Look through the records, and wherever the string "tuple" turns up, copy out that line.

Content starts

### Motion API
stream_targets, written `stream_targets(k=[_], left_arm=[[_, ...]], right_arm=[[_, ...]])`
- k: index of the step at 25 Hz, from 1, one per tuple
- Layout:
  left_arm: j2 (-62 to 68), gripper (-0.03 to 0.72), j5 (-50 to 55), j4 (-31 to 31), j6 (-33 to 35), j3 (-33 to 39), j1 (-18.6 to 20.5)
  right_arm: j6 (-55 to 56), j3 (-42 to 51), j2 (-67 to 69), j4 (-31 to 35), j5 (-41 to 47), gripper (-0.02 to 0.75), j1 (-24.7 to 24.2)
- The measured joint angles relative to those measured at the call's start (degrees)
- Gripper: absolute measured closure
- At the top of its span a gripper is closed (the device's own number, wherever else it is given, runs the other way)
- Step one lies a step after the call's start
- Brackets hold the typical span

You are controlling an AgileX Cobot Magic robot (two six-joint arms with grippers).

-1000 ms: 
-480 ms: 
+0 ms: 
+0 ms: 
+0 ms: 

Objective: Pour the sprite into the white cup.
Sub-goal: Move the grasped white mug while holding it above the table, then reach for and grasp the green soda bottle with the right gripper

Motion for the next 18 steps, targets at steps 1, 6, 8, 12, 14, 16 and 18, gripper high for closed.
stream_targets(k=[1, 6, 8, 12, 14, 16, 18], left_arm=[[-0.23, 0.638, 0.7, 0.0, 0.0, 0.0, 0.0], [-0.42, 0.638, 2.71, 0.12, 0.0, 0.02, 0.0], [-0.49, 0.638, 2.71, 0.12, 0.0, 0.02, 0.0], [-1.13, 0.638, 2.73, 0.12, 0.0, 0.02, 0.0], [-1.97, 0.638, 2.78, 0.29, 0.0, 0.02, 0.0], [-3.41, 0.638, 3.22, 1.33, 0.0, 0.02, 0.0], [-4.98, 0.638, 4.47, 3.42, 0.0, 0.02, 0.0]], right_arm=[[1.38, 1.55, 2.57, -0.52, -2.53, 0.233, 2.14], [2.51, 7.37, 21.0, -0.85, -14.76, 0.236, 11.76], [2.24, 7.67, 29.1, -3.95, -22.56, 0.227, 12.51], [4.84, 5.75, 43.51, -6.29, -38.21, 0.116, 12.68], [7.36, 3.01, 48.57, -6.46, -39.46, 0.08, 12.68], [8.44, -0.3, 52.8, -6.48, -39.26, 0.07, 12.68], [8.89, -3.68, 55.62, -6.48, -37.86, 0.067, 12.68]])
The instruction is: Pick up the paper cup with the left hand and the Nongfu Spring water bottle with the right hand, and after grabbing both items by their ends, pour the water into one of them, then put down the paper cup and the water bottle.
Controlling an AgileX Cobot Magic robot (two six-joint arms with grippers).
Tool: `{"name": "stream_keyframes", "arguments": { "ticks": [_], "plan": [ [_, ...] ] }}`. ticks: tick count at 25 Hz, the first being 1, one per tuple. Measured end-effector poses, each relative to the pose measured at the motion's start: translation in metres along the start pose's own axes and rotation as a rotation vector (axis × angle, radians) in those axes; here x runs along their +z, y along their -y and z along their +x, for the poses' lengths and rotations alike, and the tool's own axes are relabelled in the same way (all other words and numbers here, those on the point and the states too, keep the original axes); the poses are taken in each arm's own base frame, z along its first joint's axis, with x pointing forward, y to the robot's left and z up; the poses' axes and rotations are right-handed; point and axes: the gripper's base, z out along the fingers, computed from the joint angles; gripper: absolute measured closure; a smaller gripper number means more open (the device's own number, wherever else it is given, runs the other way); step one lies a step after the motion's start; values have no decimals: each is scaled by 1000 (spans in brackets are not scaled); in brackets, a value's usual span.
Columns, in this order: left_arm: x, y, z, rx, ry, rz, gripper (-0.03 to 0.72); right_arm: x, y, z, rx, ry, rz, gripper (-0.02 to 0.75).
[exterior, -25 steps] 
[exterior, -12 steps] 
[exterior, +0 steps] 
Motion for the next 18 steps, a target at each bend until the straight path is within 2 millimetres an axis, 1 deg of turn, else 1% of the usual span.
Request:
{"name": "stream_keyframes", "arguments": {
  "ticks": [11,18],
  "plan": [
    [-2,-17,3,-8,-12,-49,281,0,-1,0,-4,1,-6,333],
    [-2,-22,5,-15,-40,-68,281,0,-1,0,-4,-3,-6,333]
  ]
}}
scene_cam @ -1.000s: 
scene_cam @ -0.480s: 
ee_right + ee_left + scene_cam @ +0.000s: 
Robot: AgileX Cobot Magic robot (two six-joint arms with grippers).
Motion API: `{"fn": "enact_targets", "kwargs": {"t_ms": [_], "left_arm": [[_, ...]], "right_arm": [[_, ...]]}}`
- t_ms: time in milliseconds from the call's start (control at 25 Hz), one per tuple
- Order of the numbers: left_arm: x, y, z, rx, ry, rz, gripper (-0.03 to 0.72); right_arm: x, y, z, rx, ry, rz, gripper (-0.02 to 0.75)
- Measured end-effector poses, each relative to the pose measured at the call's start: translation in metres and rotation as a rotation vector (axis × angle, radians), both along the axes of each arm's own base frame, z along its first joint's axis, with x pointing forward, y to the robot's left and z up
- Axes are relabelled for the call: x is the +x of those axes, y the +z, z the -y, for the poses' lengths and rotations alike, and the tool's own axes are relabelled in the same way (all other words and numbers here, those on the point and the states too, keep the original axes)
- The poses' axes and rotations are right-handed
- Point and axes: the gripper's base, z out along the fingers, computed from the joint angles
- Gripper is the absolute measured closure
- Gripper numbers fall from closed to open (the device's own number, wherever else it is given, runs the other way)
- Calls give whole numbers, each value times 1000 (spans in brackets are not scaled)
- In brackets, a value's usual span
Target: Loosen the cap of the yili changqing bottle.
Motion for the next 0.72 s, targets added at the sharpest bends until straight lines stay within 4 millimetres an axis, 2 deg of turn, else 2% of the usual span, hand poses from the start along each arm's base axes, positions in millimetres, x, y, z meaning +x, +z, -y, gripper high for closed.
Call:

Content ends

__Task solution__:
- k: index of the step at 25 Hz, from 1, one per tuple
Tool: `{"name": "stream_keyframes", "arguments": { "ticks": [_], "plan": [ [_, ...] ] }}`. ticks: tick count at 25 Hz, the first being 1, one per tuple. Measured end-effector poses, each relative to the pose measured at the motion's start: translation in metres along the start pose's own axes and rotation as a rotation vector (axis × angle, radians) in those axes; here x runs along their +z, y along their -y and z along their +x, for the poses' lengths and rotations alike, and the tool's own axes are relabelled in the same way (all other words and numbers here, those on the point and the states too, keep the original axes); the poses are taken in each arm's own base frame, z along its first joint's axis, with x pointing forward, y to the robot's left and z up; the poses' axes and rotations are right-handed; point and axes: the gripper's base, z out along the fingers, computed from the joint angles; gripper: absolute measured closure; a smaller gripper number means more open (the device's own number, wherever else it is given, runs the other way); step one lies a step after the motion's start; values have no decimals: each is scaled by 1000 (spans in brackets are not scaled); in brackets, a value's usual span.
- t_ms: time in milliseconds from the call's start (control at 25 Hz), one per tuple

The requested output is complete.